== Problem requirements ==
Repeat exactly the lines below that lie between the line with "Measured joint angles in" and the line with "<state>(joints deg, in", counting both of those lines as part of the answer.

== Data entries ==
....................
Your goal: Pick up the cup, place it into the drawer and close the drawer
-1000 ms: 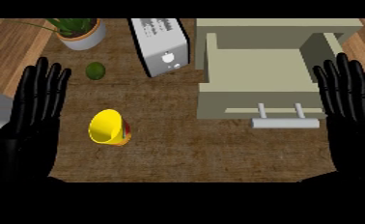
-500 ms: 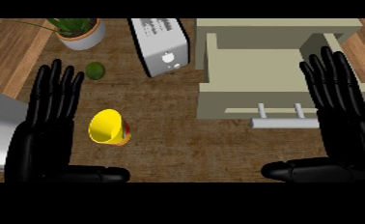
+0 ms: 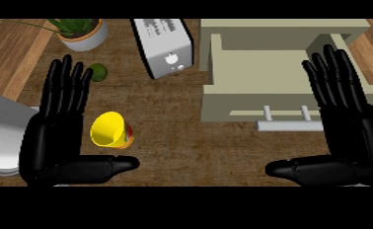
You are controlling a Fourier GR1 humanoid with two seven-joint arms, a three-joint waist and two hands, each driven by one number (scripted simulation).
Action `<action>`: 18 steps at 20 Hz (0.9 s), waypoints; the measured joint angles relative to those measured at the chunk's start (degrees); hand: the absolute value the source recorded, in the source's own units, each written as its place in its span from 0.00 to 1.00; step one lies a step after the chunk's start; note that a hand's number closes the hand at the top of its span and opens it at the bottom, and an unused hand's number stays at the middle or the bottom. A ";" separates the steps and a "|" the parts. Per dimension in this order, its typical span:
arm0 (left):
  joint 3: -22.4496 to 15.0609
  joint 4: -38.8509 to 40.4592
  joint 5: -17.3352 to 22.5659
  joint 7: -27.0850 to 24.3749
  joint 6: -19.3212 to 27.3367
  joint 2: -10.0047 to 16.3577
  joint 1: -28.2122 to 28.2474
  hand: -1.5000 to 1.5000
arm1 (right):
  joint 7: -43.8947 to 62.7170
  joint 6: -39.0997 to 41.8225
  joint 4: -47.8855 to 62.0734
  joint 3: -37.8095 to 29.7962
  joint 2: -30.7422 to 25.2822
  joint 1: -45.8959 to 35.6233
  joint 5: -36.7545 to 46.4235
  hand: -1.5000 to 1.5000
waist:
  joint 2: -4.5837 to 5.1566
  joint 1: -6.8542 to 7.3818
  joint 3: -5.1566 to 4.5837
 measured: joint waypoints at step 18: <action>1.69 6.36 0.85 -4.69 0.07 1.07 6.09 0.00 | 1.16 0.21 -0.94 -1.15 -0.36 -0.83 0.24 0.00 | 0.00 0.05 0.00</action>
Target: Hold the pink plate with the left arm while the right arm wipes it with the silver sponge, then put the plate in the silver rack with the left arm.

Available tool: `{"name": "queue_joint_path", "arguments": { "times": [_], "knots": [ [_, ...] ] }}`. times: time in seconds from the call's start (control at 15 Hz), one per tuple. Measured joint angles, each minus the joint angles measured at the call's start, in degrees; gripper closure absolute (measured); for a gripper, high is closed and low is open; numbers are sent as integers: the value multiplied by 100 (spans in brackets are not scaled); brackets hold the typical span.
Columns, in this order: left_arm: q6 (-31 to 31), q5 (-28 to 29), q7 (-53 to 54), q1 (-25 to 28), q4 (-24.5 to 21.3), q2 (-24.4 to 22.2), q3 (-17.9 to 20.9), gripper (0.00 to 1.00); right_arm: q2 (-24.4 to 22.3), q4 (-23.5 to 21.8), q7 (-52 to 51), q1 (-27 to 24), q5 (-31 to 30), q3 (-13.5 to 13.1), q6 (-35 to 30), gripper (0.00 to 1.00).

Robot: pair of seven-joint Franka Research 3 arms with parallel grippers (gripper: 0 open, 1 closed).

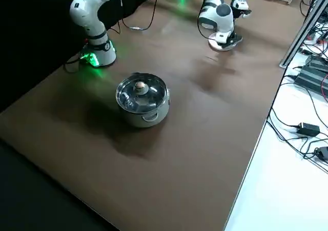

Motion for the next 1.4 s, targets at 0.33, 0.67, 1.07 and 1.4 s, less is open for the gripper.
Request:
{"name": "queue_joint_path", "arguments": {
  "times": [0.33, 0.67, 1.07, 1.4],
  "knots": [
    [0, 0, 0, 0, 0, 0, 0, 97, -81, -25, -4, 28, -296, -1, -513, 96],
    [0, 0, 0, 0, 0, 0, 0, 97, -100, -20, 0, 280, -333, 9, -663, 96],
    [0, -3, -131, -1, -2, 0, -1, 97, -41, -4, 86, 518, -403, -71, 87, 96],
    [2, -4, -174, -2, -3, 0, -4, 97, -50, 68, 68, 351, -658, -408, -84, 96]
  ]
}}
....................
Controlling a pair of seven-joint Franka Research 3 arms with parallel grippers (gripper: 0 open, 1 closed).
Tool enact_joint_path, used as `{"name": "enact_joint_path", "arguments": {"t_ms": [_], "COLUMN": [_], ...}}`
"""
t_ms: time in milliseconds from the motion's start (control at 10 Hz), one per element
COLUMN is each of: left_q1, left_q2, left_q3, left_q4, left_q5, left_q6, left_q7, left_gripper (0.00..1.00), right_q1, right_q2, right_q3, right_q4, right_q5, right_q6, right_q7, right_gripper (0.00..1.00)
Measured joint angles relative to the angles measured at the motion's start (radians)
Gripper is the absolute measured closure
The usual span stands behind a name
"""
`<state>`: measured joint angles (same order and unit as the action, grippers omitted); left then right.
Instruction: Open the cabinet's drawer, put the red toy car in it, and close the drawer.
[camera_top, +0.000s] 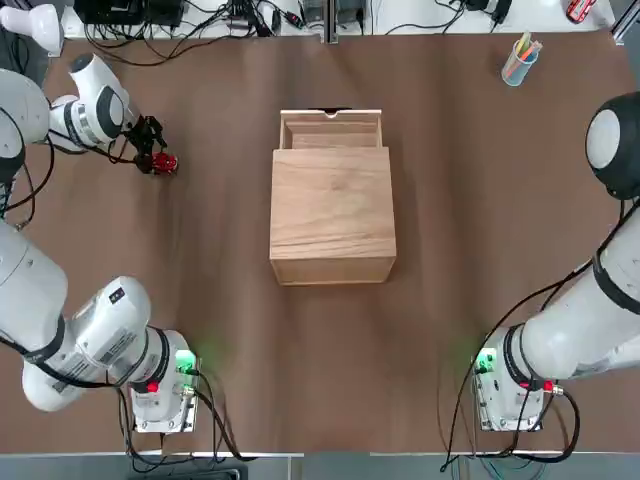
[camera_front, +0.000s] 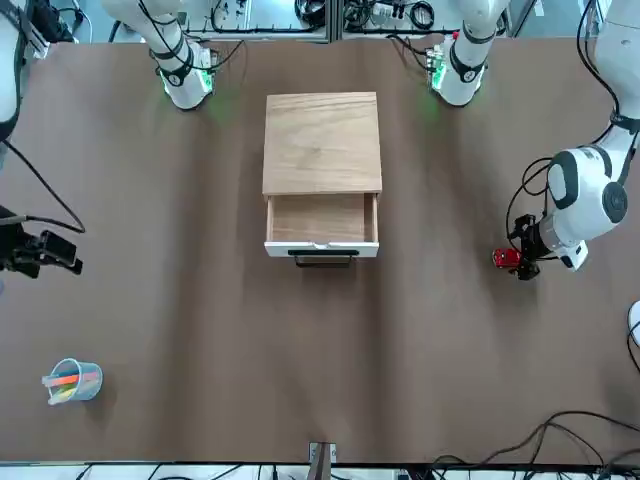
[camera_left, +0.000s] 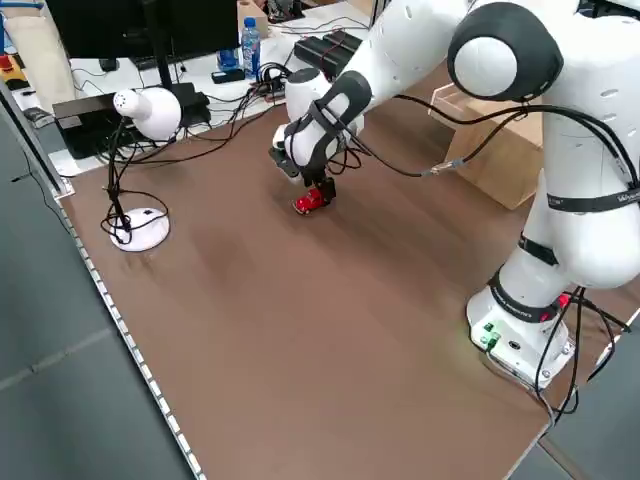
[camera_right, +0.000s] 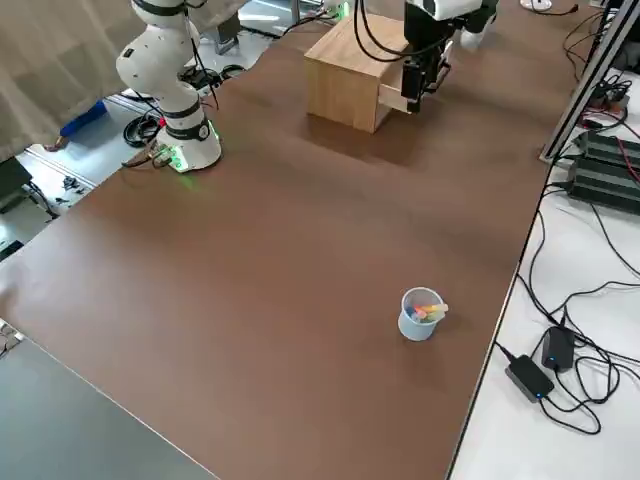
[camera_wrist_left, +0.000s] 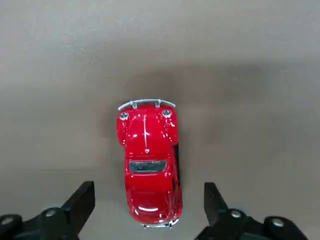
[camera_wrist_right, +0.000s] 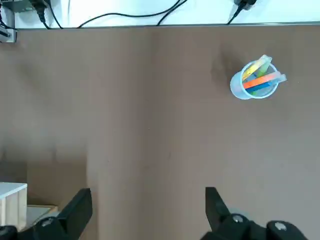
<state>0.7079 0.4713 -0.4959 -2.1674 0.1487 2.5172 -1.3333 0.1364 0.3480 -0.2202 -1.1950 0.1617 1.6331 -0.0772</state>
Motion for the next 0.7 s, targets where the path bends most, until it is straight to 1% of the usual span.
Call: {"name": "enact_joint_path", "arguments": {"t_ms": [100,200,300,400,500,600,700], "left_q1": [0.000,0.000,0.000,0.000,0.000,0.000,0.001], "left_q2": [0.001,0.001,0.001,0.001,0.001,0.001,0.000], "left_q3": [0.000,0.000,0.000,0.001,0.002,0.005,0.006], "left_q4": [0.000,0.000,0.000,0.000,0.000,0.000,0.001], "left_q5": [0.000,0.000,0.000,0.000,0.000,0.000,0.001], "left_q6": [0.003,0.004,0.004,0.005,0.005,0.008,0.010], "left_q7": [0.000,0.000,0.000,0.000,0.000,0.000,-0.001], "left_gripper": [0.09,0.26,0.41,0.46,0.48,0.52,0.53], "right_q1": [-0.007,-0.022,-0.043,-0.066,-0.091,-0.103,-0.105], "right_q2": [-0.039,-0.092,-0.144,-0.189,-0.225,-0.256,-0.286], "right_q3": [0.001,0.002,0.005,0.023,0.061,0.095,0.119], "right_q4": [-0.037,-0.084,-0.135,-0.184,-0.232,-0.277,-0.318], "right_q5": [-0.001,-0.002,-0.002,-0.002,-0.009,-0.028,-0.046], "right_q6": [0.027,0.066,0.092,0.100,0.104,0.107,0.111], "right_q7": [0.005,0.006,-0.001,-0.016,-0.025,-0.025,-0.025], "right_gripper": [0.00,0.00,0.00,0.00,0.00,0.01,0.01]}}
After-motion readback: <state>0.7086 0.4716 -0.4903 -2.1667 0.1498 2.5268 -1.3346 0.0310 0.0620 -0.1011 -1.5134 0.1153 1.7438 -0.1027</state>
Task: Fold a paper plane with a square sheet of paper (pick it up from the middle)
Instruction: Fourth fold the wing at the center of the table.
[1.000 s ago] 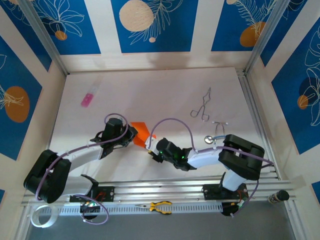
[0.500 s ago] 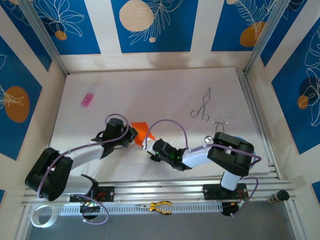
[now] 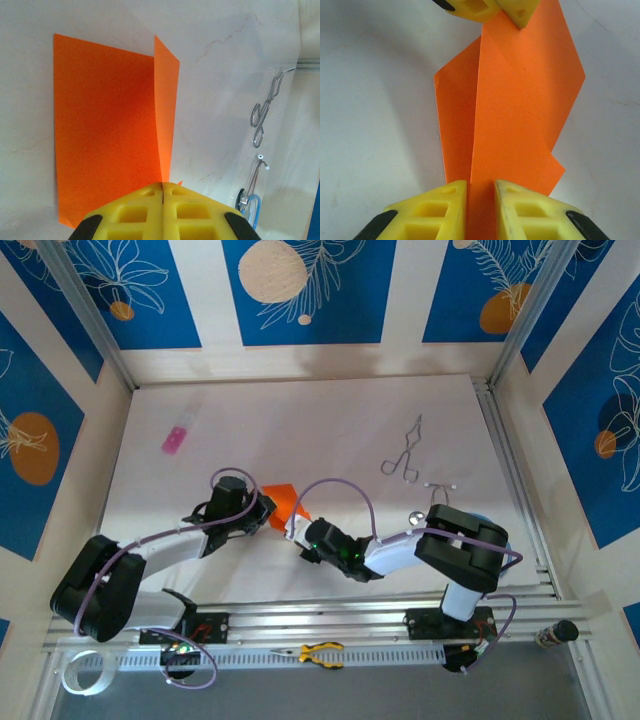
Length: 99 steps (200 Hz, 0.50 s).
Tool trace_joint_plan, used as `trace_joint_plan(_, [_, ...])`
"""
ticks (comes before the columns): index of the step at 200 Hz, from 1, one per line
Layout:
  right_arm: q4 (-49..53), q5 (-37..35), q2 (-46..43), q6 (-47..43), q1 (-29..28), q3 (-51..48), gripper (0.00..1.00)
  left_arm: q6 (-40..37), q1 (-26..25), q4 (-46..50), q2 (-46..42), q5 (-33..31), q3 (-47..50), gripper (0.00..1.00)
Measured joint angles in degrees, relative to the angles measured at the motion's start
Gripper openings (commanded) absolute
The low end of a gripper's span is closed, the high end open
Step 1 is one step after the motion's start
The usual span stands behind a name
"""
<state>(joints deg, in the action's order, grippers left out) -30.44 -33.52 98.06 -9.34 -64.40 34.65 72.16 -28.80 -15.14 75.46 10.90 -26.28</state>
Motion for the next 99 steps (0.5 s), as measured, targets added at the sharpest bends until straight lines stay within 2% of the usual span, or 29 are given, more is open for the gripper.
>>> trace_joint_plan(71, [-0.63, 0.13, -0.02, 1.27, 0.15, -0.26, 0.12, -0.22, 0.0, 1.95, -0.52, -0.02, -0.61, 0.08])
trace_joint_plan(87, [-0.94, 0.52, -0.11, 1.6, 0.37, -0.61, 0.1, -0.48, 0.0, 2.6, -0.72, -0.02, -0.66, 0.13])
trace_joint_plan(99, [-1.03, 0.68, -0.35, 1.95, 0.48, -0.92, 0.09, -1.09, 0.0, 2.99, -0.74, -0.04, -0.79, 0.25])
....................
== Exercise result ==
Measured joint angles in degrees, relative to the angles measured at the motion's start
Gripper openings (commanded) absolute
The low end of a gripper's span is closed, the high end open
Step 1 is one step after the motion's start
The usual span stands behind a name
"""
<state>(joints deg, in the action's order, grippers left out) -30.44 -33.52 98.06 -9.34 -64.40 34.65 72.16 -28.80 -15.14 75.46 10.90 -26.28</state>

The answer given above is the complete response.